All analyses were conducted using Stata version 14.2 and ArcGIS 10.3. The primary analysis was done blinded to treatment group assignment.
We conducted sample size calculations recognising that the achievable sample size would be constrained by the prior decision to work in the 180 study villages. In the pooled analysis, we estimated that a sample of 465 participants (155 control, 310 pooled treatment) would provide 80% power to detect an absolute difference of 10 percentage points in the proportion of children with DPT3, assuming a 5% level of significance and a DPT3 vaccination rate of 10% in the control group. In the treatment group analysis, we estimated that a sample of 882 participants (294 in each group) would provide 80% power to detect an absolute difference of 10 percentage points in the rate of DPT3 vaccination between any 2 of the treatment groups, assuming a 5% level of significance and a DPT3 vaccination rate of 20% in the comparison group.
Results
Between 12 and 30 July 2015, 2,359 mothers were assessed for eligibility (Fig 1). Of these, 1,637 (69%) mothers were excluded, most commonly because the child had already received DPT3. Overall, 722 participants were enrolled and randomly assigned to 1 of the 3 treatment groups: information positively framed (n = 237), information negatively framed (n = 246), or no information (n = 239). A total of 16 (2.2%) participants were lost to follow-up, resulting in a final analytical sample of 706. There were no further missing data. Attrition was similar across treatment groups.

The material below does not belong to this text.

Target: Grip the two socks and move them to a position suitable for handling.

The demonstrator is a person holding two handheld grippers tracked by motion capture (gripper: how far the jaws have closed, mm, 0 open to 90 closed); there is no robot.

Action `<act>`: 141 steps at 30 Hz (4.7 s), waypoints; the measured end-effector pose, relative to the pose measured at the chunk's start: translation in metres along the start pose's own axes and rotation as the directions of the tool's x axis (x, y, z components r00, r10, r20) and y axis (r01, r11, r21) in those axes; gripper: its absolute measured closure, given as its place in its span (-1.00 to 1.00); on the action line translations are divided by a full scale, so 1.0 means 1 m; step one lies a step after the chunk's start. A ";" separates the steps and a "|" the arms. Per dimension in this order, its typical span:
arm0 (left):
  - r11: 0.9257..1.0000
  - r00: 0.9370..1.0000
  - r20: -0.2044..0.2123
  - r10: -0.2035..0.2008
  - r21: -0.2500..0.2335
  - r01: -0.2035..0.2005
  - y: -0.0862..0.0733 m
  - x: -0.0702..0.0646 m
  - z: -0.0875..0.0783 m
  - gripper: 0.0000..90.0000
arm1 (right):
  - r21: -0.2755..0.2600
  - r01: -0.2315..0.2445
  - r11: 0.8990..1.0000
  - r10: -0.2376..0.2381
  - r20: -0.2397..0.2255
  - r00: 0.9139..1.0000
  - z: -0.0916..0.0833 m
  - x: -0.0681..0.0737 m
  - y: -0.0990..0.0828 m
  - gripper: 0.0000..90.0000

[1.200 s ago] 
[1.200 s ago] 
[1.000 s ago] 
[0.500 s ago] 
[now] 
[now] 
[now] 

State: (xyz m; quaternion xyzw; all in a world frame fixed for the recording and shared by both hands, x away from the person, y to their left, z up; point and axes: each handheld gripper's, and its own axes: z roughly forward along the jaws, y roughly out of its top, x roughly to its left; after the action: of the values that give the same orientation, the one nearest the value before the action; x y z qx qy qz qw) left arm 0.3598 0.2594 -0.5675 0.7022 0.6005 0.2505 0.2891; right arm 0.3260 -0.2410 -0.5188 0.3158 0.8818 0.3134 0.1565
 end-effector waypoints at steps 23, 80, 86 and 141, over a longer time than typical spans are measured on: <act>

Table 1 presents baseline characteristics of the study sample by treatment group. The mean age of children was 10 months. Two-thirds of children had had their first dose of DPT, and measles vaccine coverage was 16%. Two out of 5 mothers could identify at least 1 cause of tetanus and 1 method of prevention; however, less than 1 in 10 mothers were able to identify any of the symptoms. Mothers underestimated the efficacy of the tetanus vaccine—they believed the tetanus vaccine to have an average efficacy of 70% while actual efficacy is around 95%. Participants in the 3 groups were similar in terms of child age, child vaccination coverage, knowledge, perceptions of efficacy, and access to health facilities. For a subset of the sample (n = 459), we have a richer set of socioeconomic characteristics from the household survey conducted 9 months prior to the start of the trial. These data also suggest the treatment arms were well balanced (S1 Table).
Table 1. Baseline characteristics by treatment group.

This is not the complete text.